What to work on. When you set down the entries, keep every word exactly as it is but drop the pictures.

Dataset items
════════════════
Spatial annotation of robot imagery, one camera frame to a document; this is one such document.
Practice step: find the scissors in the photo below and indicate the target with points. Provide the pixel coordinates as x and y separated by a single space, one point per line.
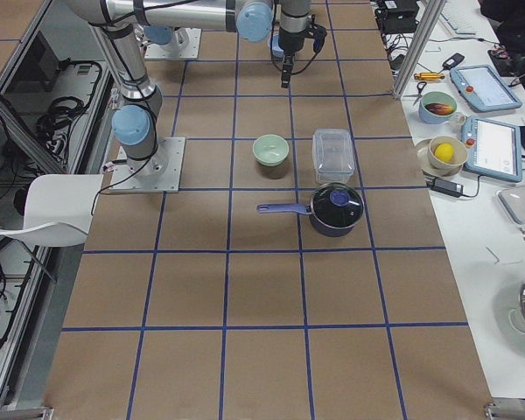
420 87

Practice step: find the beige plate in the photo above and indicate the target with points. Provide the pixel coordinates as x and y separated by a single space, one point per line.
430 166

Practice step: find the orange handled tool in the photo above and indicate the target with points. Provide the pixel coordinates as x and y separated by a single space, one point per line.
428 76

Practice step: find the glass pot lid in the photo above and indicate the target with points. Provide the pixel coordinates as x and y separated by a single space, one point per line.
335 207

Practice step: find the yellow lemon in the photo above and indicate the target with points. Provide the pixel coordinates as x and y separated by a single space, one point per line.
444 152

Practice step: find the aluminium frame post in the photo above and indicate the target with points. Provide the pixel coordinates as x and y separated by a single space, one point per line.
424 29

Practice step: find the beige bowl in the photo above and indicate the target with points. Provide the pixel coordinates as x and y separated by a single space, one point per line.
460 151

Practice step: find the lower teach pendant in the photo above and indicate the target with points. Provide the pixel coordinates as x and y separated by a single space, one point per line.
494 148

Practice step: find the grey lidded box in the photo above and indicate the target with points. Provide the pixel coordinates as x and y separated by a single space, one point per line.
513 201

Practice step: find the upper teach pendant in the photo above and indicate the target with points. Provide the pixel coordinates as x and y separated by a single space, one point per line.
483 89

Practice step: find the white keyboard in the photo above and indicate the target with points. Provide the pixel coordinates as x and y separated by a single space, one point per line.
454 20

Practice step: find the clear plastic container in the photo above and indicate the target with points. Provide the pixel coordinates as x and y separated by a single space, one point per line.
332 155

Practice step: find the white chair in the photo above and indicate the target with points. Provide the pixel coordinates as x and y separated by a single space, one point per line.
57 211

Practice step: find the white tape roll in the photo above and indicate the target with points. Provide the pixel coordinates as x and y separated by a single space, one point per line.
457 119

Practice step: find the teach pendant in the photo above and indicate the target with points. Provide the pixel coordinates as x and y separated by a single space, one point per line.
494 148
483 89

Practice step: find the black power adapter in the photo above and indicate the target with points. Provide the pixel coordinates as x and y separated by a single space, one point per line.
445 187

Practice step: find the blue saucepan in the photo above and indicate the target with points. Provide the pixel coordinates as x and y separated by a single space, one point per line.
297 209

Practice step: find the green bowl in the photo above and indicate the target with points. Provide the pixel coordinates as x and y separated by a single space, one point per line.
270 150

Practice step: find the black electronics box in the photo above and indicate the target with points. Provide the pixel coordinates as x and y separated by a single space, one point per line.
396 16

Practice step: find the black car key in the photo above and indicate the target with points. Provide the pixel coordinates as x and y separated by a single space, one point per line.
452 61
════════════════
Written reply.
Spatial annotation of robot imagery, one camera frame to a document; this is one such document.
Practice step: find the scissors in the photo below and indicate the target with points. Provide the pixel coordinates as x and y separated by a single space, one point per line.
420 87

Practice step: find the beige plate in the photo above and indicate the target with points. Provide the pixel coordinates as x and y separated by a single space, one point per line.
430 166

Practice step: find the orange handled tool in the photo above and indicate the target with points. Provide the pixel coordinates as x and y separated by a single space, one point per line.
428 76

Practice step: find the glass pot lid in the photo above and indicate the target with points. Provide the pixel coordinates as x and y separated by a single space, one point per line.
335 207

Practice step: find the yellow lemon in the photo above and indicate the target with points. Provide the pixel coordinates as x and y separated by a single space, one point per line.
444 152

Practice step: find the aluminium frame post in the photo above and indicate the target with points. Provide the pixel coordinates as x and y separated by a single space, one point per line.
424 29

Practice step: find the beige bowl in the photo above and indicate the target with points. Provide the pixel coordinates as x and y separated by a single space, one point per line.
460 151

Practice step: find the lower teach pendant in the photo above and indicate the target with points. Provide the pixel coordinates as x and y separated by a single space, one point per line.
494 148

Practice step: find the grey lidded box in the photo above and indicate the target with points. Provide the pixel coordinates as x and y separated by a single space, one point per line.
513 201

Practice step: find the upper teach pendant in the photo above and indicate the target with points. Provide the pixel coordinates as x and y separated by a single space, one point per line.
483 89

Practice step: find the white keyboard in the photo above and indicate the target with points. Provide the pixel coordinates as x and y separated by a single space, one point per line.
454 20

Practice step: find the clear plastic container in the photo above and indicate the target with points. Provide the pixel coordinates as x and y separated by a single space, one point per line.
332 155

Practice step: find the white chair in the photo above and indicate the target with points. Provide the pixel coordinates as x and y separated by a single space, one point per line.
57 211

Practice step: find the white tape roll in the photo above and indicate the target with points. Provide the pixel coordinates as x and y separated by a single space, one point per line.
457 119

Practice step: find the teach pendant in the photo above and indicate the target with points. Provide the pixel coordinates as x and y separated by a single space, one point per line.
494 148
483 89

Practice step: find the black power adapter in the photo above and indicate the target with points. Provide the pixel coordinates as x and y separated by a single space, one point per line.
445 187

Practice step: find the blue saucepan in the photo above and indicate the target with points. Provide the pixel coordinates as x and y separated by a single space, one point per line.
297 209

Practice step: find the green bowl in the photo above and indicate the target with points. Provide the pixel coordinates as x and y separated by a single space, one point per line.
270 150

Practice step: find the black electronics box in the photo above and indicate the target with points. Provide the pixel coordinates as x and y separated by a single space, one point per line.
396 16

Practice step: find the black car key in the photo above and indicate the target with points. Provide the pixel coordinates as x and y separated by a single space, one point per line.
452 61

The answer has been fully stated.